Recall that factors are independent variables whose values we control and wish to study^{3} and which have systematic effects on the response. Noise limits our ability to detect effects, but known noise sources (e.g., cell culture) can be mitigated if used as blocking factors^{2}. We can model the contribution of each blocking factor to the overall variability, isolate it and increase power^{2}. Statisticians distinguish between fixed factors, typically treatments, and random factors, such as blocks.
The impact of fixed and random factors in the presence of experimental error is shown in Figure 1. For a fixed factor (Fig. 1a), each of its levels (for example, a specific drug) has the same effect in all experiments and an unmodeled uncertainty due to experimental error. The levels of a fixed factor can be exactly duplicated (level A1 in Fig. 1a is identical for each experiment) and are of specific interest, usually the effect on the population mean.

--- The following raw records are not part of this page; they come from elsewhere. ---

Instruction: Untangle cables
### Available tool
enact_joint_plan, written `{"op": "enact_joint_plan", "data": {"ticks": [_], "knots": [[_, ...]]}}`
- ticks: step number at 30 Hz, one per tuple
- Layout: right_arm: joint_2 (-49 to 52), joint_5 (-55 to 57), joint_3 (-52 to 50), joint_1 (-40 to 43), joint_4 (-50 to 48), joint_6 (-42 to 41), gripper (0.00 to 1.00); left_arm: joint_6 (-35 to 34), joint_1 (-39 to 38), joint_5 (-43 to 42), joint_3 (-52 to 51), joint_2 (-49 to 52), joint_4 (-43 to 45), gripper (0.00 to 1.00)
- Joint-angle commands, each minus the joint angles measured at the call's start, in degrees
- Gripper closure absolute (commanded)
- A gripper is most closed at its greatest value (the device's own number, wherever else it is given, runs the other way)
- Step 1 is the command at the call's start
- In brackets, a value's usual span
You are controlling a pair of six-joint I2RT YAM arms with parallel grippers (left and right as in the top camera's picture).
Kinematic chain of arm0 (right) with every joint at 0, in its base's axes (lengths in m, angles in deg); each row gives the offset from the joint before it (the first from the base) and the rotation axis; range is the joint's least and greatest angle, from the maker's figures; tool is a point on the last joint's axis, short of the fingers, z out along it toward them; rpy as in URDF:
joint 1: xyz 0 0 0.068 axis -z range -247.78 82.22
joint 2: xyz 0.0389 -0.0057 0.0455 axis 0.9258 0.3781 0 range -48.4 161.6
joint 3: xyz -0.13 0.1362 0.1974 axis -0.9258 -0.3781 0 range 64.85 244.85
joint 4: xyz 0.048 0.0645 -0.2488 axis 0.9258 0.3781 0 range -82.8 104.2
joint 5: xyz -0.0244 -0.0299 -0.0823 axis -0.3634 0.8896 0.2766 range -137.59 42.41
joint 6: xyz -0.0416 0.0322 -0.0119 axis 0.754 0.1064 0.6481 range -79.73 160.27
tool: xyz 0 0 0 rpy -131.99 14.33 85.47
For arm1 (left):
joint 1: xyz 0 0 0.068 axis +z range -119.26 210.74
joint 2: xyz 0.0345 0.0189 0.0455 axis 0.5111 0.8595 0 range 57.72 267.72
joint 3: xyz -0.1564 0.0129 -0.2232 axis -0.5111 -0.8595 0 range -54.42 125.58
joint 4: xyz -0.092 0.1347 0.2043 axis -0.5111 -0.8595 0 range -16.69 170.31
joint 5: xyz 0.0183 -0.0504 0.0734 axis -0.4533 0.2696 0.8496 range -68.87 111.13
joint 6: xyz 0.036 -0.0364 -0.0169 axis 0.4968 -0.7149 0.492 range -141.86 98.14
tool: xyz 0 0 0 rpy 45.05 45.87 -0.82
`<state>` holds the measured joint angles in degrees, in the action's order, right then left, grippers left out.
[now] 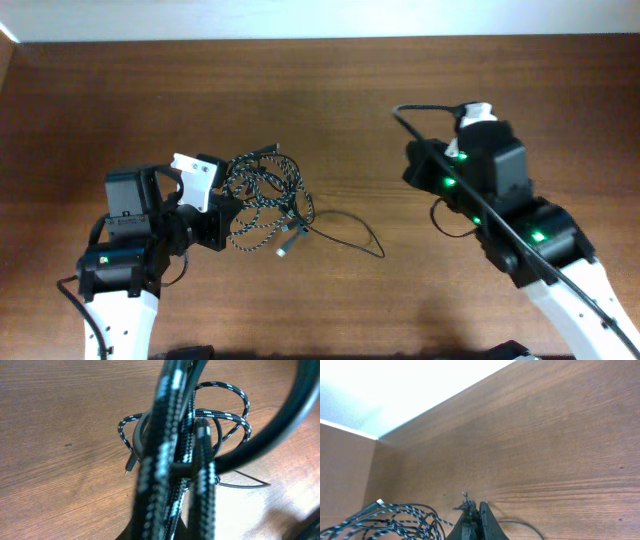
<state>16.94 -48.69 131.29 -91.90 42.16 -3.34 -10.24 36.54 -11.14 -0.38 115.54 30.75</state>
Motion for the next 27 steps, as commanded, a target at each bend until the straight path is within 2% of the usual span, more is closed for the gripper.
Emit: {"op": "enact_joint_plan", "data": {"ticks": [1, 2, 4, 6, 9, 10, 14, 15, 18, 20, 24, 25, 27], "knots": [[-2.03, -3.69, 0.02, 0.85, 0.24, 1.66, 0.96, -1.38, 0.20, 0.57, 0.22, -0.79, 0.48, 1.00], [-1.60, -6.08, 0.00, 0.83, 0.81, 1.66, 0.96, -3.19, 0.20, 0.57, 0.22, -0.79, 0.68, 1.00], [4.11, -14.47, 0.00, 0.83, 5.62, 2.62, 0.81, -7.96, 0.20, -0.13, 0.22, -0.79, 1.51, 1.00], [11.17, -22.14, 0.00, -1.57, 4.74, 10.82, 0.73, -7.96, 0.20, -1.60, 0.22, -0.79, 1.51, 1.00], [17.35, -24.81, 0.00, -6.23, 1.62, 17.29, 0.69, -7.98, 0.20, -1.57, 0.22, -0.79, 1.49, 1.00], [17.49, -29.53, 0.00, -8.22, -1.20, 23.91, 0.64, -7.96, 0.20, -1.57, 0.22, -0.79, 1.51, 1.00], [17.38, -30.53, 0.00, -14.16, -3.21, 33.40, 0.61, -9.07, 0.20, -1.55, 0.22, -0.79, 1.53, 1.00], [17.38, -28.68, 0.00, -15.65, -3.41, 34.88, 0.58, -10.45, 0.20, -1.55, 0.22, -0.79, 1.57, 1.00], [17.55, 10.80, 0.00, -26.71, -6.45, 34.86, 0.59, -12.55, 0.20, -1.62, 0.22, -0.79, 1.66, 1.00], [18.36, 22.80, 0.00, -30.03, -10.54, 34.88, 0.59, -14.27, 0.20, -1.62, 0.22, -0.79, 1.66, 1.00], [21.18, 22.77, 0.00, -30.25, -13.60, 35.30, 0.60, -14.88, 0.20, -3.15, 0.22, -0.79, 1.29, 1.00], [22.08, 22.56, 0.00, -30.25, -13.57, 35.30, 0.65, -14.88, 0.20, -4.00, 0.22, -0.79, 1.29, 1.00], [22.91, 19.41, 0.00, -30.27, -13.60, 35.32, 0.65, -14.91, 0.20, -4.00, 0.22, -0.79, 1.29, 1.00]]}}
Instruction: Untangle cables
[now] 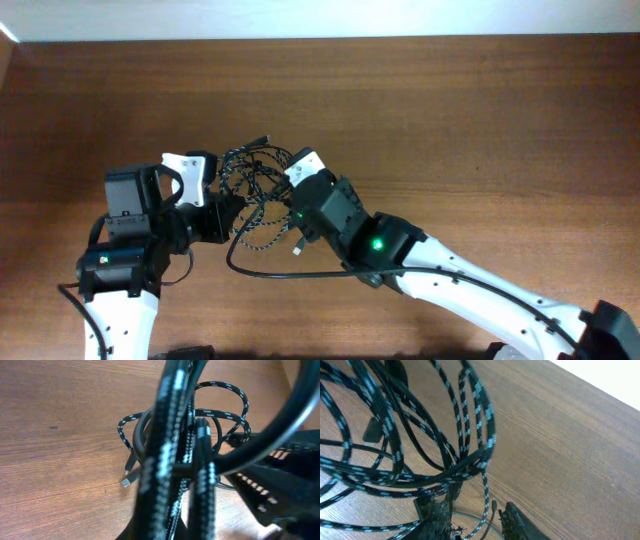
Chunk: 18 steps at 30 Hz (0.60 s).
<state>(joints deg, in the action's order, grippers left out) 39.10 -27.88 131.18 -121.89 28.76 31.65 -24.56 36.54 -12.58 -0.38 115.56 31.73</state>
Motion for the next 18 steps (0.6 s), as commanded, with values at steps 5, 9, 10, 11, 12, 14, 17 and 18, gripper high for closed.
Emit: {"op": "enact_joint_plan", "data": {"ticks": [5, 9, 10, 11, 12, 14, 17, 18], "knots": [[0.72, -9.01, 0.13, -0.28, -1.92, 1.38, 0.64, -0.57, 0.20, -2.54, 0.22, -0.81, 0.31, 1.00], [2.97, -7.41, 0.11, -0.26, -3.21, 1.40, 0.64, -0.98, 0.20, -2.80, 0.22, -0.81, 0.28, 1.00], [4.07, -5.70, 0.11, -0.26, -3.74, 1.40, 0.65, -0.98, 0.20, -3.23, 0.22, -0.81, 0.28, 1.00], [4.74, -5.77, 0.11, -0.26, -4.04, 1.38, 0.72, -0.98, 0.20, -3.58, 0.22, -0.81, 0.26, 1.00], [4.74, -5.68, 0.13, -0.26, -4.20, 1.44, 0.85, -0.96, 0.20, -3.54, 0.22, -0.81, 0.11, 1.00], [2.51, -5.73, 0.22, -0.26, -5.97, 1.33, 0.96, -0.94, 0.20, -1.01, 0.22, -0.81, -0.07, 1.00], [-8.24, -5.51, 1.38, 0.07, -5.90, 1.31, 0.96, -0.94, 0.20, 9.70, 0.20, -0.81, -3.17, 1.00], [-13.25, -5.51, 1.38, 1.22, -5.11, 0.61, 0.96, -0.96, 0.20, 13.31, 0.20, -0.81, -4.31, 1.00]]}}
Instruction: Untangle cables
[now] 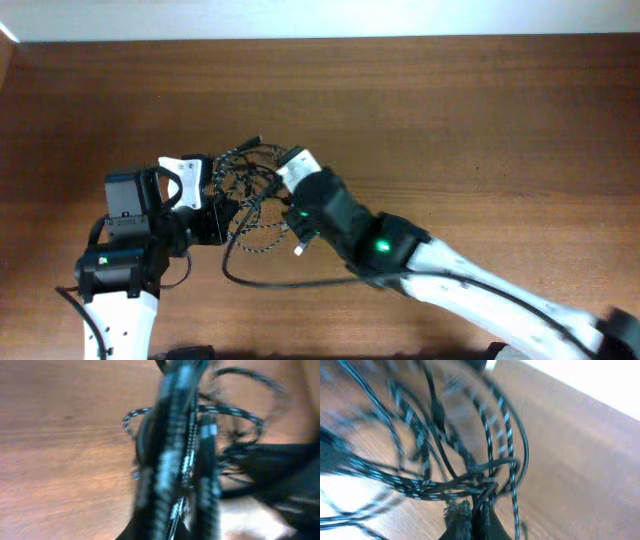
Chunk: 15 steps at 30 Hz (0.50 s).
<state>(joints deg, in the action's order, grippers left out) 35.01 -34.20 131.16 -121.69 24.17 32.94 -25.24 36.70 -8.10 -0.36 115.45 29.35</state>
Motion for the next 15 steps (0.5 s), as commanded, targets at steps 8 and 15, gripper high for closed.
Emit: {"op": "enact_joint_plan", "data": {"ticks": [8, 15], "knots": [[-37.79, -7.17, 1.40, 12.37, 5.22, -7.08, 0.96, -8.07, 0.04, 13.94, 0.07, 7.61, -2.82, 0.01], [-18.16, -13.07, 1.38, 12.33, 13.73, -6.62, 0.96, -6.19, 0.04, -10.47, 0.09, 5.75, 8.24, 0.22]]}}
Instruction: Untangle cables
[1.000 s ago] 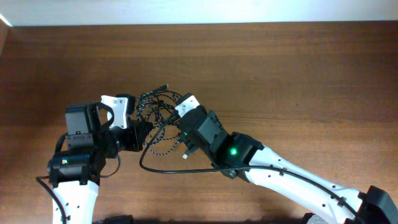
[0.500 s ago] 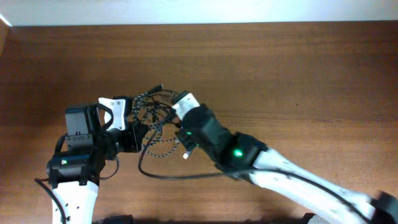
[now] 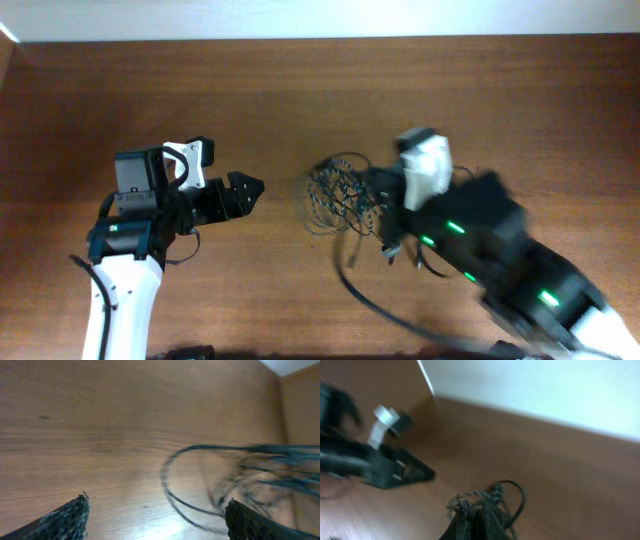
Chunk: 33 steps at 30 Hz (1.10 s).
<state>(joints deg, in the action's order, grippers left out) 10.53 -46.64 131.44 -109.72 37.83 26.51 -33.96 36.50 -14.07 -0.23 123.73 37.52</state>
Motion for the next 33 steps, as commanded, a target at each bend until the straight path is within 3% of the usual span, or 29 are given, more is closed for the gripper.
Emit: {"op": "enact_joint_plan", "data": {"ticks": [1, 3, 5, 6, 8, 9, 10, 11, 12, 13, 14, 16, 17, 19, 20, 22, 29, 30, 33], "knots": [[9.03, -0.52, 1.09, 0.35, -0.22, -0.20, 0.96, 2.78, 0.24, -4.50, -0.04, -3.61, -0.39, 0.20], [13.18, -3.41, 1.09, 0.35, -0.87, -0.20, 0.96, 2.75, 0.24, -5.70, -0.04, -5.31, -0.46, 0.11], [13.81, -4.24, 1.09, 0.35, -1.25, -0.22, 0.96, 2.75, 0.24, -9.51, -0.04, -5.40, -0.28, 0.35], [13.75, -4.31, 1.09, 0.35, -1.75, -0.22, 0.96, 2.78, 0.24, -9.94, -0.07, -5.27, -0.28, 0.62], [13.75, -8.50, 1.09, 0.35, -3.28, -0.22, 0.96, 3.30, 0.22, -9.88, -0.07, -4.70, -0.28, 0.81], [13.75, -9.42, 1.09, 0.37, -3.80, -0.26, 0.96, 8.87, 0.02, -12.15, -0.07, -4.63, -0.28, 0.79], [13.75, -9.42, 1.09, 0.39, -4.11, -1.38, 0.96, 18.86, -0.94, -16.61, -0.07, -4.66, -0.28, 0.62], [13.75, -9.44, 1.09, 0.39, -4.28, -3.67, 0.96, 25.35, -2.43, -18.53, -0.07, -4.66, -0.26, 0.38], [13.75, -10.25, 1.09, 0.39, -4.39, -5.42, 0.96, 26.14, -3.56, -17.92, -0.07, -4.63, 0.13, 0.13], [13.75, -14.12, 1.09, 0.46, -5.29, -5.57, 0.96, 26.14, -4.04, -17.99, -0.07, -4.66, 0.39, 0.02], [13.75, -16.04, 1.09, 0.55, -6.01, -7.54, 0.96, 26.67, -4.31, -18.01, -0.07, -4.66, 1.05, 0.13], [13.75, -21.20, 1.09, 2.34, -5.97, -10.80, 0.96, 30.10, -4.74, -17.99, -0.07, -4.66, 1.77, 0.50], [13.75, -27.61, 1.09, 4.59, -6.01, -11.06, 0.96, 33.97, -5.16, -17.99, -0.07, -4.66, 1.90, 0.54], [13.75, -43.19, 1.09, 12.46, -6.01, -13.81, 0.96, 42.32, -6.10, -18.01, -0.07, -4.66, 1.88, 0.40], [13.75, -45.77, 1.09, 13.81, -6.01, -14.01, 0.96, 44.65, -6.84, -18.01, -0.07, -4.66, 1.88, 0.37], [13.77, -51.47, 1.09, 16.52, -6.01, -16.79, 0.96, 49.68, -10.93, -17.99, -0.07, -4.66, 3.21, 0.38], [13.81, -57.64, 1.09, 16.46, -4.85, -17.03, 0.96, 49.68, -14.40, -18.03, -0.07, -4.66, 9.44, 0.48], [13.81, -58.16, 1.09, 16.46, -4.83, -17.20, 0.96, 49.68, -14.40, -18.08, -0.07, -4.66, 10.14, 0.54], [13.81, -58.18, 1.09, 16.46, -4.85, -17.22, 0.96, 49.68, -14.40, -22.10, -0.07, -4.66, 10.88, 0.59]]}}
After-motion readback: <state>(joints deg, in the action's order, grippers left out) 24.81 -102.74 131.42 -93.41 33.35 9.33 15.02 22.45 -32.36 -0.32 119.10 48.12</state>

In contrast, when we repeat an experiment, the levels of a random factor are sampled from a population of all possible levels of the factor (replicates) and are different across all the experiments, emphasized by unique level labels (B1–B9; Fig. 1b). Because the levels cannot be exactly duplicated, their effect is random and they are not of specific interest. Instead, we use the sample of levels to model the uncertainty added by the random factor (for example, all mice).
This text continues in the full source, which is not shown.